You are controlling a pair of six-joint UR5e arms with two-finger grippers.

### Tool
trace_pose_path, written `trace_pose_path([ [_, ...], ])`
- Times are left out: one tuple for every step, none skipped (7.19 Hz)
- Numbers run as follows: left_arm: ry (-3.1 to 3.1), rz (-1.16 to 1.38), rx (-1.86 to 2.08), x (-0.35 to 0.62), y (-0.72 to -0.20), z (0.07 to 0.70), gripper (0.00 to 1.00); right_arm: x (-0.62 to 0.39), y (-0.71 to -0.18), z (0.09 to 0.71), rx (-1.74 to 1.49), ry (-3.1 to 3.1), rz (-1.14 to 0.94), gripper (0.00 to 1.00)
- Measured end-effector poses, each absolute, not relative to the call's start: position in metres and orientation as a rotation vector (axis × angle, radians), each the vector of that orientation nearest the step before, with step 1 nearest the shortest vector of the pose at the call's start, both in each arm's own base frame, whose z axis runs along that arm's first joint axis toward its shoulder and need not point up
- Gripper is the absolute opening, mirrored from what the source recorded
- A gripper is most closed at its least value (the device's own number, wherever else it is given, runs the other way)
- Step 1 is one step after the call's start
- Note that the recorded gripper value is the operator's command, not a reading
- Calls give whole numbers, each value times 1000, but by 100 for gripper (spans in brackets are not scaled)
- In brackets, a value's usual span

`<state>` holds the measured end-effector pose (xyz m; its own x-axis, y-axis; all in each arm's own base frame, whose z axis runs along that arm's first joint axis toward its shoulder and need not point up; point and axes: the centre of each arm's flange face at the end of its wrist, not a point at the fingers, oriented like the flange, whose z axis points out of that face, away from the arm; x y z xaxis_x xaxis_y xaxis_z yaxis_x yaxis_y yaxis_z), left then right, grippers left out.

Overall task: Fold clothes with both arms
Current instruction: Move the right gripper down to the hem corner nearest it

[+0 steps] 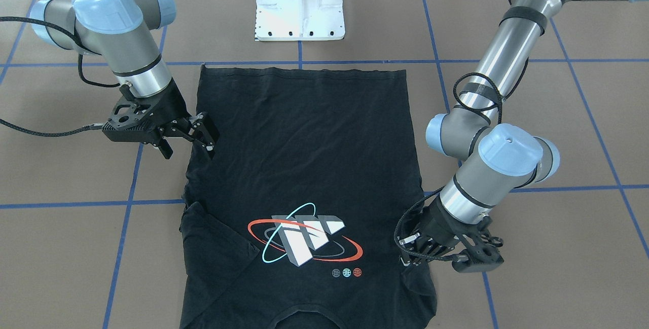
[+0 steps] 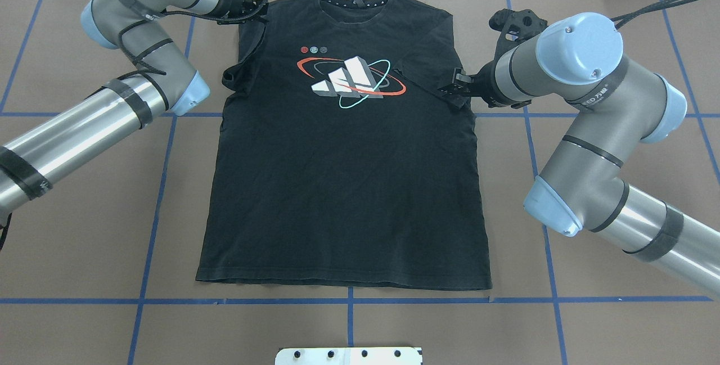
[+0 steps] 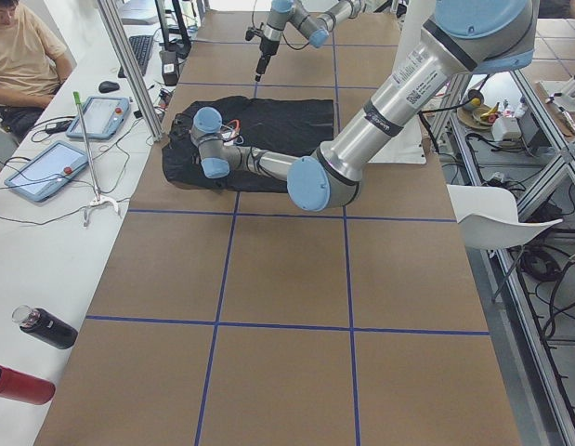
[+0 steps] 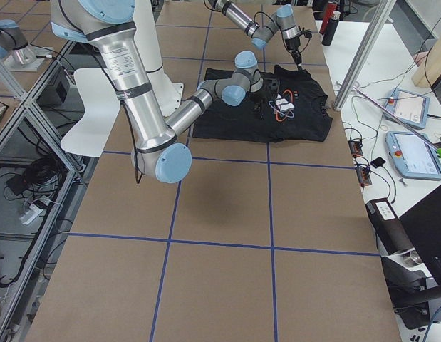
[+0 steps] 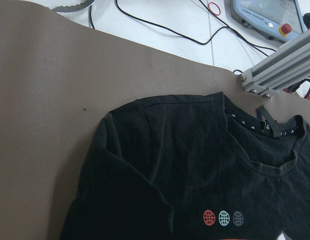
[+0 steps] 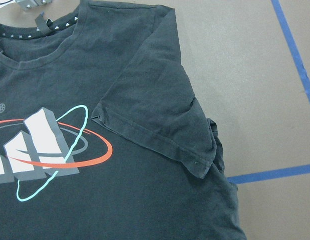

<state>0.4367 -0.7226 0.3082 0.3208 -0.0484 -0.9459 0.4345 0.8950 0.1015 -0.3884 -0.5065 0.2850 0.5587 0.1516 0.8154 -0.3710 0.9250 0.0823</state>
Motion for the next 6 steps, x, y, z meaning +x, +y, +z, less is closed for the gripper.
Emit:
trace_pose_path([
  [1212,-340,368,447,-722,302,17,-390,-508,288,254,-926,313,100],
  [1212,-344,372,458,-717,299,86,-391,-509,289,252,-923,314,100],
  [1214,-337,372,471,-709,297,100,-392,-509,290,251,-922,315,100],
  [1222,-322,370,482,-699,295,100,-392,-509,290,251,-921,315,100],
  [1239,-310,376,482,-689,291,100,-393,-509,288,251,-924,319,100],
  [1266,-296,389,474,-676,286,100,-392,-510,282,252,-934,333,100],
])
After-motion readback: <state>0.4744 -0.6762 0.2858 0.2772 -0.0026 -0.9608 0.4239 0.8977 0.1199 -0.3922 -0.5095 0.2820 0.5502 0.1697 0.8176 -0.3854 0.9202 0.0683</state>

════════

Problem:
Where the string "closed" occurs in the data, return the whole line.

Output:
- A gripper is most closed at its least value (the device's own number, wherever else it is given, runs the other way)
Motion for the next 6 steps, x, y, z meaning +x, +y, +z, less is closed for the gripper.

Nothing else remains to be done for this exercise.